Mortgages provide a good example of how the incentive system got screwy. People acted rationally, oversight was negligible and consequences became severe. Mortgage brokers were paid based off how many mortgages they originated (‘sold’). It made zero difference to their payout if any – or all – of the mortgages end up defaulting in two or three years. The future risk would be the bank’s problem since the mortgage broker has already gotten paid and the mortgage now belonged to the bank. Banks didn’t want this risk either (they were conscious to some extent of the risk in the mortgages they were selling), so would take all of these mortgages and resell them to, say, an Investment Bank (eg Lehman, Merrill, etc), who would then package the mortgages up and resell them again (eg. Mortgage Backed Securities and CDOs). The individuals working at the mortgage broker, bank, and investment bank all get paid off revenue. They all get paid at the point of sale, with little exposure to the future risks.
So to sum this up, you have a system where the people working at almost every layer are exposed to vast reward with finite risk. And we now have terms such as the NINJA Loan (No Income, No Job, No Assets… no problem!) with the corresponding mortgage malpractice that has now come to light.

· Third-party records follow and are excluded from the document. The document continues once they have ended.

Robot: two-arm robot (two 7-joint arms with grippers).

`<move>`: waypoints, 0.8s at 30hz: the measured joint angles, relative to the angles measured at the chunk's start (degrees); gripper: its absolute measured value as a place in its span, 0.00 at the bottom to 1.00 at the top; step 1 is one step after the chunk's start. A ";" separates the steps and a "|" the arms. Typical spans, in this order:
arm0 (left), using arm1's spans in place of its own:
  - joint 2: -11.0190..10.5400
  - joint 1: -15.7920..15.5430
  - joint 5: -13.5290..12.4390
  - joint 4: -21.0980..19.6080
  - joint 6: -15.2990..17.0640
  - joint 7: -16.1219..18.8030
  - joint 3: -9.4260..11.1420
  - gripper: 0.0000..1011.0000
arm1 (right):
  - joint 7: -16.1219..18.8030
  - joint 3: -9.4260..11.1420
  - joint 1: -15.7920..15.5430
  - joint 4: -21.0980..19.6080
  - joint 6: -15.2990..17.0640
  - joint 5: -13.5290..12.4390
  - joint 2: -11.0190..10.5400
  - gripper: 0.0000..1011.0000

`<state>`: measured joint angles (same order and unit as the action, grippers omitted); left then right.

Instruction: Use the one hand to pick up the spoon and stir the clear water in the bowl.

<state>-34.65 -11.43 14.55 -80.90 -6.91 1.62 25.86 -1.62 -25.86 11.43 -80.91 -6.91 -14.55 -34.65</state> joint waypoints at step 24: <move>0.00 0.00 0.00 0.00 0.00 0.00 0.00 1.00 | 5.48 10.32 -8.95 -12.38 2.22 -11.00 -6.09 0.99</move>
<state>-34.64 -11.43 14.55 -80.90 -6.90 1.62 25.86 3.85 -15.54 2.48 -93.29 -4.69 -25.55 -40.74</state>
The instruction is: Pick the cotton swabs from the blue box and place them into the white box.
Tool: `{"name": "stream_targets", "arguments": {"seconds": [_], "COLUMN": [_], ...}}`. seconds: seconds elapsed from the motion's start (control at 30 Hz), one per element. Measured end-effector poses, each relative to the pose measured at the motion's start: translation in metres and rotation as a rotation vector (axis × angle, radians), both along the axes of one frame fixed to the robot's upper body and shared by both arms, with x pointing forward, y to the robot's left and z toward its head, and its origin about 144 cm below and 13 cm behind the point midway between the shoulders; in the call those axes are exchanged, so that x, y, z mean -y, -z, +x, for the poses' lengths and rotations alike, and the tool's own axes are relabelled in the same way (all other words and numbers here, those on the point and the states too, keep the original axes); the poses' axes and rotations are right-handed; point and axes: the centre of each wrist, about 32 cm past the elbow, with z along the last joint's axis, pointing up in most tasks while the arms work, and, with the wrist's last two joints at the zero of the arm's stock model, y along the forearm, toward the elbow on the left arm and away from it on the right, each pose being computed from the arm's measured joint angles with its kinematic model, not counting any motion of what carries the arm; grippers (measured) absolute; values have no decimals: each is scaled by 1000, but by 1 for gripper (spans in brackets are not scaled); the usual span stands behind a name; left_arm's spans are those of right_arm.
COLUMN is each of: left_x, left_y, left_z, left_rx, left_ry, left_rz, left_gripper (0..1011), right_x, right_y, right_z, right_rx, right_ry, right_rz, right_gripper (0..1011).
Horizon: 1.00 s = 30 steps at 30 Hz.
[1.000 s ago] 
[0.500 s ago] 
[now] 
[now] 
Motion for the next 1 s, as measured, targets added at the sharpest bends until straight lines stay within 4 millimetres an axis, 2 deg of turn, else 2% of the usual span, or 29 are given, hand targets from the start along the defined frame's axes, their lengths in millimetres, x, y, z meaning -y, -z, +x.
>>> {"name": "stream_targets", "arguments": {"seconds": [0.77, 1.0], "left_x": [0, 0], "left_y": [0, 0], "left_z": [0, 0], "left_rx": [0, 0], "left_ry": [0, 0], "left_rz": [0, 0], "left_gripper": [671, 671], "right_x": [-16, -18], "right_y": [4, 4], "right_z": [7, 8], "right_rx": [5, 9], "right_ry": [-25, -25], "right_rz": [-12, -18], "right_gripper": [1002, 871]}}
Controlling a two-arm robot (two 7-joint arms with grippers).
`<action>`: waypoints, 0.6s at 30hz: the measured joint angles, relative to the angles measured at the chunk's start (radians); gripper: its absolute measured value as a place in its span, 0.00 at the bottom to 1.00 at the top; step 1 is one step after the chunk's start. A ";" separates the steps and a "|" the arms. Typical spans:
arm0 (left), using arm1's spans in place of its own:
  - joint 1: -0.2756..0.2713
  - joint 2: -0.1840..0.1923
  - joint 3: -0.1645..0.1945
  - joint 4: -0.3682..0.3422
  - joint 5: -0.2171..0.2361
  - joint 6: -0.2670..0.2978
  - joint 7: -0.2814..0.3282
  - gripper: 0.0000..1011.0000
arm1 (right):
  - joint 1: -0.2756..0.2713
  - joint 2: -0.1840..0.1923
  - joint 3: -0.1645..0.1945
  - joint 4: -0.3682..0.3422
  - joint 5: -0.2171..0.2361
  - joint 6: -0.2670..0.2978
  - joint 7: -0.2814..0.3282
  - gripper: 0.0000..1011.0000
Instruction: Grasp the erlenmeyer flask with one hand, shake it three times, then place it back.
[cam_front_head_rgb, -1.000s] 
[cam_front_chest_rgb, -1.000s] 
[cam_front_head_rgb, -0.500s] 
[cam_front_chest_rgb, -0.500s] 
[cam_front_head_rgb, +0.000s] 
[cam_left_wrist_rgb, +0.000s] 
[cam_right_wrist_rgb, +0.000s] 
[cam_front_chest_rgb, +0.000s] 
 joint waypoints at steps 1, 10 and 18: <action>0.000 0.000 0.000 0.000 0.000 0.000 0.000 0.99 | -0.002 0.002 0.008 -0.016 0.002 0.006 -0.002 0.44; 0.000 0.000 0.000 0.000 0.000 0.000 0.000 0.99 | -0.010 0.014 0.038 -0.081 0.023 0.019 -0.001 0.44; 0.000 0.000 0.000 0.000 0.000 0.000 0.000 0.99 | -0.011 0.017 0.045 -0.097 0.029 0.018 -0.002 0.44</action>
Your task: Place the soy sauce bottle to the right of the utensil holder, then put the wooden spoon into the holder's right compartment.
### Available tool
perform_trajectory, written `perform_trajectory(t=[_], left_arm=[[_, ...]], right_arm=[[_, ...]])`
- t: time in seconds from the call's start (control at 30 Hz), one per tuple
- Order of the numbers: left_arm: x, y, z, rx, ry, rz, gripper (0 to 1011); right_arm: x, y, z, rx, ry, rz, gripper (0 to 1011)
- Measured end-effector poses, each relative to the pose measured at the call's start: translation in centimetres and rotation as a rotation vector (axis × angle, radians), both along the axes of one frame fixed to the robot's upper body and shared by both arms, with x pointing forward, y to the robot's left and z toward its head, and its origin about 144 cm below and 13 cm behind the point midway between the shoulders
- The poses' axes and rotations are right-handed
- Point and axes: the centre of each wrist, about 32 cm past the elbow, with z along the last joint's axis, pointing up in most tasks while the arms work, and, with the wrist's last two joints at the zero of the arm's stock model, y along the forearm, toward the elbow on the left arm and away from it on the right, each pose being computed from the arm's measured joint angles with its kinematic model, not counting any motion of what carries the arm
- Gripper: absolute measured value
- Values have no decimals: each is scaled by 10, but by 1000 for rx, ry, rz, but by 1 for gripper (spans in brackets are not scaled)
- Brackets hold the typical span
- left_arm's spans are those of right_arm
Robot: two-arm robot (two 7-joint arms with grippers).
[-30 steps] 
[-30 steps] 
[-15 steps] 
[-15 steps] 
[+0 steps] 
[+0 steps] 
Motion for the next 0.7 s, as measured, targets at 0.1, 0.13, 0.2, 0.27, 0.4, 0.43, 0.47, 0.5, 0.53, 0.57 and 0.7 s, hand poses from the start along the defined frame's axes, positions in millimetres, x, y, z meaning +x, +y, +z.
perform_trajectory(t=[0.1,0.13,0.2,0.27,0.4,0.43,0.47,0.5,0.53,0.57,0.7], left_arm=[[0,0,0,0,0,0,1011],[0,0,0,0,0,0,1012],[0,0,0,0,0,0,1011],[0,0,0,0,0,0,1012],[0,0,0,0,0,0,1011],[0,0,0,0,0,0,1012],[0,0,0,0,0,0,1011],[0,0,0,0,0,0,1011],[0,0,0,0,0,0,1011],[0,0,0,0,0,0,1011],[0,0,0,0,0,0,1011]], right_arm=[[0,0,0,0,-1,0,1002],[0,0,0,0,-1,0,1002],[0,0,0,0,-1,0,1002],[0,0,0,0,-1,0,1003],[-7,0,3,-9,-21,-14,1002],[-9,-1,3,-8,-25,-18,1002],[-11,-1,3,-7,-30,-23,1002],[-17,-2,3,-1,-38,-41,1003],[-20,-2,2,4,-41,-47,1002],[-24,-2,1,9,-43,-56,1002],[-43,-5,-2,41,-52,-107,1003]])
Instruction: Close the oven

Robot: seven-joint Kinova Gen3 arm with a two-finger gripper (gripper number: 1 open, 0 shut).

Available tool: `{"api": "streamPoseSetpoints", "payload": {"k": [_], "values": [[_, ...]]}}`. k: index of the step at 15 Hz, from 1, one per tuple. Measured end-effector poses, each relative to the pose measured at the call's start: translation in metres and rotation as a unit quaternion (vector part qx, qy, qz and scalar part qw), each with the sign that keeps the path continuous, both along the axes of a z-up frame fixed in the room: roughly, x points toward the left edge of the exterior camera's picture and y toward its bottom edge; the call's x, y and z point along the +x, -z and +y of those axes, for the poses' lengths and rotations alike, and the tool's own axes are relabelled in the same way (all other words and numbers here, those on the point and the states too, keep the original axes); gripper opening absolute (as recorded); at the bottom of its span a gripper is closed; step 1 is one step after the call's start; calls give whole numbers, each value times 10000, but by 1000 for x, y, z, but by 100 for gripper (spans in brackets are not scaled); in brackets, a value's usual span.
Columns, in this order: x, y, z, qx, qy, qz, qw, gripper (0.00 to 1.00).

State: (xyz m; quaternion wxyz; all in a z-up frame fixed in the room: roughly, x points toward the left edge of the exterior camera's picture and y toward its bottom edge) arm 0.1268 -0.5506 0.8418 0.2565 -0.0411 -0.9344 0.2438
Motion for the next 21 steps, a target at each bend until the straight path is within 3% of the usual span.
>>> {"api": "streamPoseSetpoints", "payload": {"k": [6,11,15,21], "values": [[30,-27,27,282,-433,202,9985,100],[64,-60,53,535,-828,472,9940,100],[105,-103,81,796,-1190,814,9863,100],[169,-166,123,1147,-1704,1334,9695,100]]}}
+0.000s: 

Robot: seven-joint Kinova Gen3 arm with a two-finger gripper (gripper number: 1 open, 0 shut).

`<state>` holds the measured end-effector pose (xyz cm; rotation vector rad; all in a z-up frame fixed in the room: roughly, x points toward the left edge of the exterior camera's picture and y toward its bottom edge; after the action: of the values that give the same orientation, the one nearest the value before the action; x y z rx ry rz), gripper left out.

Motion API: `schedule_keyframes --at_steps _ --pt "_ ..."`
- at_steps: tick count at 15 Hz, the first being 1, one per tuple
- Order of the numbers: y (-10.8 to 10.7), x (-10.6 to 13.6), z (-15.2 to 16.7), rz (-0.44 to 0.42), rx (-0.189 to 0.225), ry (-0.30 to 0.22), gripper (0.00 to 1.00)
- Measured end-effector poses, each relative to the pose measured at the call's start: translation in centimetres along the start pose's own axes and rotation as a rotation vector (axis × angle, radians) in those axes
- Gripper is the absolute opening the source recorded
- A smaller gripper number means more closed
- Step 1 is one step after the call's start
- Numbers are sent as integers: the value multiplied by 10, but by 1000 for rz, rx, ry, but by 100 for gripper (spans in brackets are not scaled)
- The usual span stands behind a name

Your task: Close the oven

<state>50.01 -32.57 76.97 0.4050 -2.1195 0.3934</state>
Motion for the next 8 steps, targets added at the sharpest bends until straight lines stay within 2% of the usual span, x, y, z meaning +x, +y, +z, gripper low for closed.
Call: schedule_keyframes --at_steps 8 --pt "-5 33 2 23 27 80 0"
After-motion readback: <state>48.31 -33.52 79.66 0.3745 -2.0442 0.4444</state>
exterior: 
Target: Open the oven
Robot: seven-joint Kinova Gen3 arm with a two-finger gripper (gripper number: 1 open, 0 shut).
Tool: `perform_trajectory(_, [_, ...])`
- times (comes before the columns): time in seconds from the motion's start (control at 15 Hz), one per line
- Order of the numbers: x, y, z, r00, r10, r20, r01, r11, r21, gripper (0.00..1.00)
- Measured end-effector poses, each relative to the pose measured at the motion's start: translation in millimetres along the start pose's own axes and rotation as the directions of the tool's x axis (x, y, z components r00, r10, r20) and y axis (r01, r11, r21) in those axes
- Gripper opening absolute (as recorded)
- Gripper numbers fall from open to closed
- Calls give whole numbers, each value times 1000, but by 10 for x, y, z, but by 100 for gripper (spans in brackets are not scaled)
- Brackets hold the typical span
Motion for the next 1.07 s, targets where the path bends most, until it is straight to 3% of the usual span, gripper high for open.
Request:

To give an example to better explain this, like many others, if I am driving at 4am, the only car on the road, I will likely drive fast. What keeps me from going very fast was the risk of getting caught. The mortgage system and those working in the field aren’t any different.
The calls for tighter restrictions and regulations on banks and hedge funds are, for the most part, erroneous as fairly comprehensive restrictions and regulations already exist. The problem is there’s little to no enforcement and the enforcement which exists is painfully inadequate. I’ve only been on Wall Street for 8 years, but since the beginning I remember people making fun of how woefully inadequate the S.E.C. is. In addition to the S.E.C., the Ratings Agencies (Standard & Poor’s, Moody’s, Fitch, etc…) were supposed to help regulate companies as well. So, you’d think there was an adequate system in place to keep problems like we are in right now from happening. Right? Wrong.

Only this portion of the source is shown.